Все считают его евреем. Я в этом сильно сомневаюсь. Он ни внешне, а главное, по складу характера никак не подходит к этому племени. Нина Сельвестровна — ярко выраженная еврейка. И внешне, и по характеру. И не скрывала этого. Я уважаю таких евреев. Мне заведомо не нравятся евреи, которые прячутся за русскими фамилиями. Я считаю это предательством своей нации.
Когда дочь их выросла и вышла замуж (за русского), у них родился мальчик. Замужество оказалось неудачным, они разошлись, и она вышла за другого. Теперь уже за еврея. И снова у них родился мальчик. Нина Сельвестровна была на седьмом небе от радости. Не могла нахвалиться внуком — и красивый, и умненький. Не то что тот, от русского. Тот и сопливый, и глупый. При этом я заметил, что Владимир Алексеевич помалкивает. Не то чтоб не разделял восторгов жены, а как‑то угрюмо помалкивал. Нина Сельвестровна же бурно мечтала: «Этого уж мы воспитаем в еврейском духе…» Помнится, меня это неприятно резануло по сердцу. Потому что я знал к тому времени, что значит еврейское воспитание.

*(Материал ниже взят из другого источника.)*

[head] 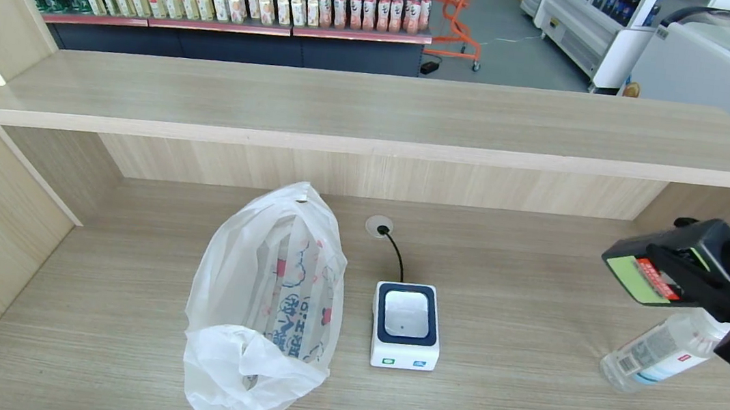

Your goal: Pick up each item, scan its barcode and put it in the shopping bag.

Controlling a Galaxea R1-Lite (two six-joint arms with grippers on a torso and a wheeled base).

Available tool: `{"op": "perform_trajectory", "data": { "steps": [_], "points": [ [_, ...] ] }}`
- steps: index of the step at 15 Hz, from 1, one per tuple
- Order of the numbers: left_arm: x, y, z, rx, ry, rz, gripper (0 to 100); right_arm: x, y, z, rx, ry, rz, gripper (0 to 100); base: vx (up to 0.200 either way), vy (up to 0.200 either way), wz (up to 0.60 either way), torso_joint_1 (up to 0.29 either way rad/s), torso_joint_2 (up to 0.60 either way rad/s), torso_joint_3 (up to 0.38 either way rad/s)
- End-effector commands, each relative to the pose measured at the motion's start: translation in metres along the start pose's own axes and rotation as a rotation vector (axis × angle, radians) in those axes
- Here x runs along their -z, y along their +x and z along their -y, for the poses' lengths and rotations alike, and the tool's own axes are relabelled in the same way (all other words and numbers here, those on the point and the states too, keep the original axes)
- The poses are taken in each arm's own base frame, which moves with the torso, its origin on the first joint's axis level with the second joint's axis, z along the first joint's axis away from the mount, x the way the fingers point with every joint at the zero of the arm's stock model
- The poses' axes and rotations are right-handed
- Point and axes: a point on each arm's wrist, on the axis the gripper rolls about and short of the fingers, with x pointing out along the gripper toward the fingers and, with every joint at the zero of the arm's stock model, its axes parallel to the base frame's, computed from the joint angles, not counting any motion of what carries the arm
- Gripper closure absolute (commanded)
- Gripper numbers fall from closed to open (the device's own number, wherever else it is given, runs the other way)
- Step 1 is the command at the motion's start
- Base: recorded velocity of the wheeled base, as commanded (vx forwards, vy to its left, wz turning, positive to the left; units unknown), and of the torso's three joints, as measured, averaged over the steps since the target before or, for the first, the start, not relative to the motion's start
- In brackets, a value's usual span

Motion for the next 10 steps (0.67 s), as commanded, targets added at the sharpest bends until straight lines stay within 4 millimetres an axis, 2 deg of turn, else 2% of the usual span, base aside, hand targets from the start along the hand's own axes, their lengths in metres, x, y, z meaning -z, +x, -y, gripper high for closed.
{"op": "perform_trajectory", "data": {
  "steps": [1, 2, 3, 4, 5, 7, 10],
  "points": [
    [0.000, 0.000, 0.000, -0.001, 0.000, -0.002, 0, 0.009, 0.028, -0.018, -0.126, 0.362, -0.060, 100, 0.000, 0.000, 0.00, 0.000, 0.00, 0.000],
    [0.000, 0.000, 0.000, -0.001, 0.000, -0.002, 0, 0.011, 0.034, -0.024, -0.146, 0.481, -0.080, 100, 0.000, 0.000, 0.00, 0.000, 0.00, 0.000],
    [0.000, 0.000, 0.000, -0.001, 0.000, -0.002, 0, 0.019, 0.052, -0.037, -0.149, 0.707, -0.147, 100, 0.000, 0.000, 0.00, 0.000, 0.00, 0.000],
    [0.000, 0.000, 0.000, -0.001, 0.000, 0.000, 0, 0.022, 0.063, -0.044, -0.137, 0.817, -0.179, 100, 0.000, 0.000, 0.00, 0.000, 0.00, 0.000],
    [0.000, 0.000, 0.000, -0.001, 0.000, -0.002, 0, 0.029, 0.085, -0.057, -0.113, 0.954, -0.252, 100, 0.000, 0.000, 0.00, 0.000, 0.00, 0.000],
    [0.000, 0.000, 0.000, -0.001, 0.000, -0.002, 0, 0.059, 0.115, -0.072, -0.071, 0.997, -0.378, 100, 0.000, 0.000, 0.00, 0.000, 0.00, 0.000],
    [0.000, 0.000, 0.000, -0.001, 0.000, 0.000, 0, 0.081, 0.148, -0.080, -0.068, 1.062, -0.430, 100, 0.000, 0.000, 0.00, 0.000, 0.00, 0.000]
  ]
}}
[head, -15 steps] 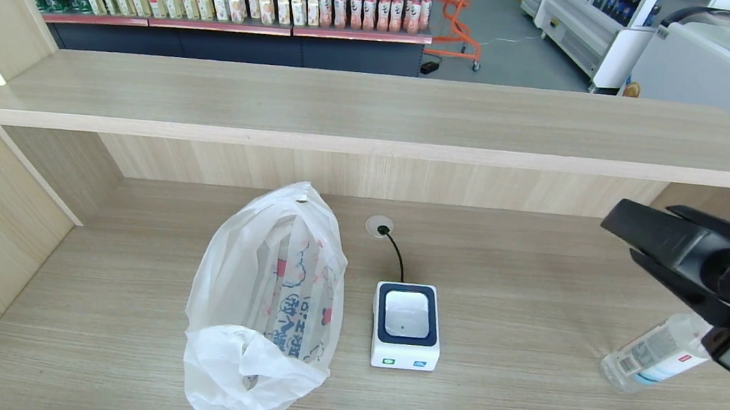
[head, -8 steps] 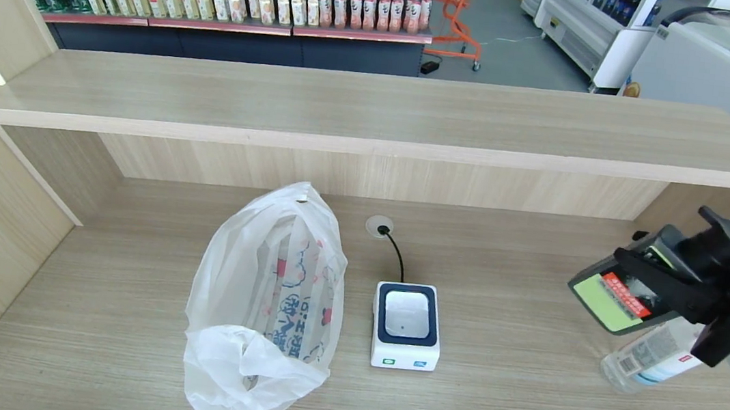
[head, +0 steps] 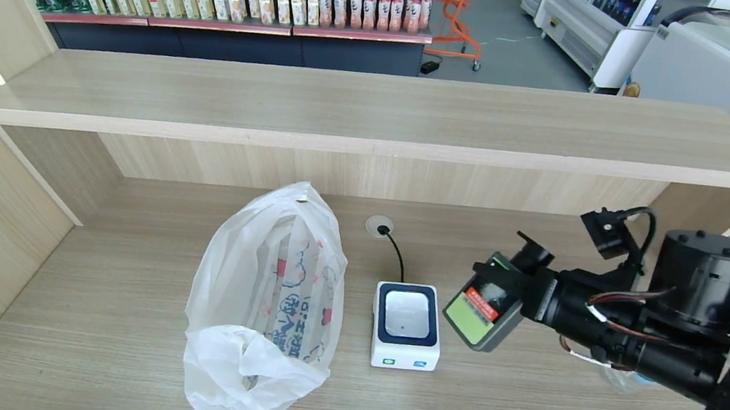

Это внушение ребенку с малых лет его национальной исключительности. Я, естественно, сразу вспомнил Симкина. Его назойливое подчеркивание своей исключительности. Его тошнотворная самореклама. Тем более мне было неприятно слышать это от Нины Сельвестровны, может, даже не столько неприятно, сколько непонятно — о воспитании мальчика в еврейском духе, — что ранее, когда их дочь после десятого класса поступила в институт, Владимир Алексеевич, гордясь ею, сказал: «Я доволен, что мы воспитали настоящую русскую бабу». Именно так он и сказал: «русскую бабу». Помнится, Нина Сельвестровна кивком подтвердила его слова. Почему? Если исходить из принципа — я сегодня умней, чем вчера, то это еще куда ни шло. А если это нечто другое?..
Дело в том, что я всегда верил и верю в порядочность Владимира Алексеевича. И мне непонятно их «разночтение», если можно так выразиться по национальному вопросу: он явно гордился тем, что они воспитали настоящую «русскую бабу», а она мечтала вырастить внука и воспитать его «в еврейском духе»? Зато мне понятно становится, почему Владимир Алексеевич последнее время, перед смертью, настигшей его в Москве, когда он гостил у дочери, как‑то поник, стушевался, как будто угодил под некий нравственный гнет.
А понять это помог мне случай с моим другом детства Толиком Горбуновым. Мы взрослели вместе. Он жил на улице Кирова, я на Кольцовской. Это возле Мефодиевского рынка в Новороссийске. Увлекались живописью, пели в хоре Яши Добрачева в клубе им. Маркова. Потом судьба нас развела. Я очутился в Сибири, он женился на ростовчанке и стал солистом ростовской филармонии. Или оперного театра. Не знаю точно. Мы все радовались за него — участник самодеятельного хора стал профессиональным певцом, солистом! Без специального образования! А ларчик просто открывался — жена его была еврейка. И по этой причине перед ним открылись все двери. И солист, и трехкомнатная квартира, и все прелести жизни. Но не долго длился этот «рай». Его стали «приручать». Объевреивать.
Как это делается? Собирается еврейский междусобойчик. Шикарно накрытый стол. Пьют, едят, базарят развязно. Конечно же, о своей еврейской исключительности и о глупости русских. Втягивают его в этот разговор. И не просто, а чтоб он тоже «полоскал» своих русских. А ему, Толику, не захотелось это делать. И ему тут же продемонстрировали, что бывает с мужем еврейки, если он не желает «объевреиваться». Разыгрывается омерзительная сцена — чья‑нибудь жена орет благим матом на своего мужа, а то еще и колотит по морде, приговаривая — ты, скотина, почему не постирал мои трусы?!
Получив этот наглядный урок, Толик, гордый, характерный человек, возмутился дома этой сценой, когда они с женой вернулись из гостей. А она заявила: «Тебя ждет то же. Ты думаешь, солистом стал за красивые глазки? Или за фигуру Аполлона? Помни и никогда не забывай, кому ты обязан своим положением и этой квартирой…»
И Толик взбунтовался. В результате — ни жены, ни квартиры, ни блестящего будущего. Разбитый и обескура женный прикатил он в Новороссийск в родительский дом, что на улице Кирова на Мефодиевке. Где и поведал мне обо всем этом за рюмкой.
Великолепный еще, время от времени демонстрирующий мне свой сочный баритон, он подливал мне в рюмку самогон, подкрашенный под коньяк, сожалея и плача о двух милых дочерях. Я советовал ему вернуться в семью, хотя бы ради дочерей, помириться с евреями. Ни в какую!